Makes 1 9-inch round pan, about 12 slices
Ingredients for the crust:
- 2 cups pitted dates (soaked in hot water for 30 minutes)
- 2 cups raw walnuts
Ingredients for the filling:
- 2 cups raw cashews (soaked in hot water for 2 hours)
- 2 large lemons, juiced
- 1/2 cup coconut oil, melted
- 1 cup + 2 tbsp of coconut milk (full fat!)
- 1/3 cup agave nectar
- 1/2 cup maple syrup
Optional ingredients for topping:
- frozen blueberries
- shredded unsweetened coconut
- lemon zest (use from the juiced lemons)
Lightly grease a 9-inch round pan. I used a cheesecake pan so it was easy the get the cheesecake out.

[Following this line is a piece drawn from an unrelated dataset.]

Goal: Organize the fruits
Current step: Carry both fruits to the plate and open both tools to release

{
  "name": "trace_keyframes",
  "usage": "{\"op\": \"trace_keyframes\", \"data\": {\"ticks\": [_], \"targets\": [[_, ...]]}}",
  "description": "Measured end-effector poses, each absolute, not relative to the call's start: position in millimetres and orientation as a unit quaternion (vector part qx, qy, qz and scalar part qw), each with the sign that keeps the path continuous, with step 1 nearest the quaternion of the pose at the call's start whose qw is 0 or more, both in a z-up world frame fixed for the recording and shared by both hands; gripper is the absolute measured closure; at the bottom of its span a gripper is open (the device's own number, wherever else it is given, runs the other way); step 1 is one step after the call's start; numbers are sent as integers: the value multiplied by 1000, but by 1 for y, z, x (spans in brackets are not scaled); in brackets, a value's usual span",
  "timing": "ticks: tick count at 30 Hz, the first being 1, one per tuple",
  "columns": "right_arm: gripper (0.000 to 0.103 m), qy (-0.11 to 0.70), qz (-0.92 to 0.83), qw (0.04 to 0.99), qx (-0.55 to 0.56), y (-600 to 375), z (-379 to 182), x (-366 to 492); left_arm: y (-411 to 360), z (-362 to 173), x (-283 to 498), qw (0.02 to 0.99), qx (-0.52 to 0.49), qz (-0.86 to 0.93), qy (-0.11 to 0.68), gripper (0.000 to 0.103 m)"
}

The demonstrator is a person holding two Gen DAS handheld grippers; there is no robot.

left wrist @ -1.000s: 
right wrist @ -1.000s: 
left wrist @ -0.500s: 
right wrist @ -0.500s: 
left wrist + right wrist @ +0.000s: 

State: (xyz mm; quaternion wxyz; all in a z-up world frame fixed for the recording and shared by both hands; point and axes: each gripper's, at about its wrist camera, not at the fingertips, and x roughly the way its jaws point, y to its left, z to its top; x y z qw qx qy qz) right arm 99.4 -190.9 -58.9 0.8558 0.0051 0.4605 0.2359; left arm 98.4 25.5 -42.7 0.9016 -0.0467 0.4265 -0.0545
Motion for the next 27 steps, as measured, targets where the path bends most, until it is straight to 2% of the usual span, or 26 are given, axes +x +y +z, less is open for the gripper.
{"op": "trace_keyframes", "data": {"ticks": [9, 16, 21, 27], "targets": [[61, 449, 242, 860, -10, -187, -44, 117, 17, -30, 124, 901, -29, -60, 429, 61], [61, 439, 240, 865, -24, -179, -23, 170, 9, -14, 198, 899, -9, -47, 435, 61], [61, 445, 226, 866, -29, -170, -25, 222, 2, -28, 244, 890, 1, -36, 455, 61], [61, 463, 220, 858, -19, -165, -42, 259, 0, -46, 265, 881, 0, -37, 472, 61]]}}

To make the crust: Add the dates to a food processor or blender. Blend until only a few chunks are left and the mixture is sticky. Remove the dates. Add the walnuts and blend until a meal texture if formed. Lastly, add the dates back in and blend together with the walnuts for a few pulses. Using your fingers, spread the mixture around the bottom of the round pan, pressing firmly. Put in the fridge until ready.
To make the filling: Add the cashews, coconut oil, coconut milk, lemon juice, agave nectar, and maple syrup to the food processor, or blend. Blend until smooth and all traces of cashew pieces are gone. Take the crusted pan out and pour the filling in. Use a spoon to spread the filling out so an even layer is formed.
Place pan in the fridge overnight, or freezer for 4 hours if serving that day.
(Optional) When ready to serve, heat the frozen blueberries in a saucepan for no more than 5 minutes. Decoratively pour the blueberries over the cheesecake. Sprinkle the coconut shreds and lemon zest. EAT!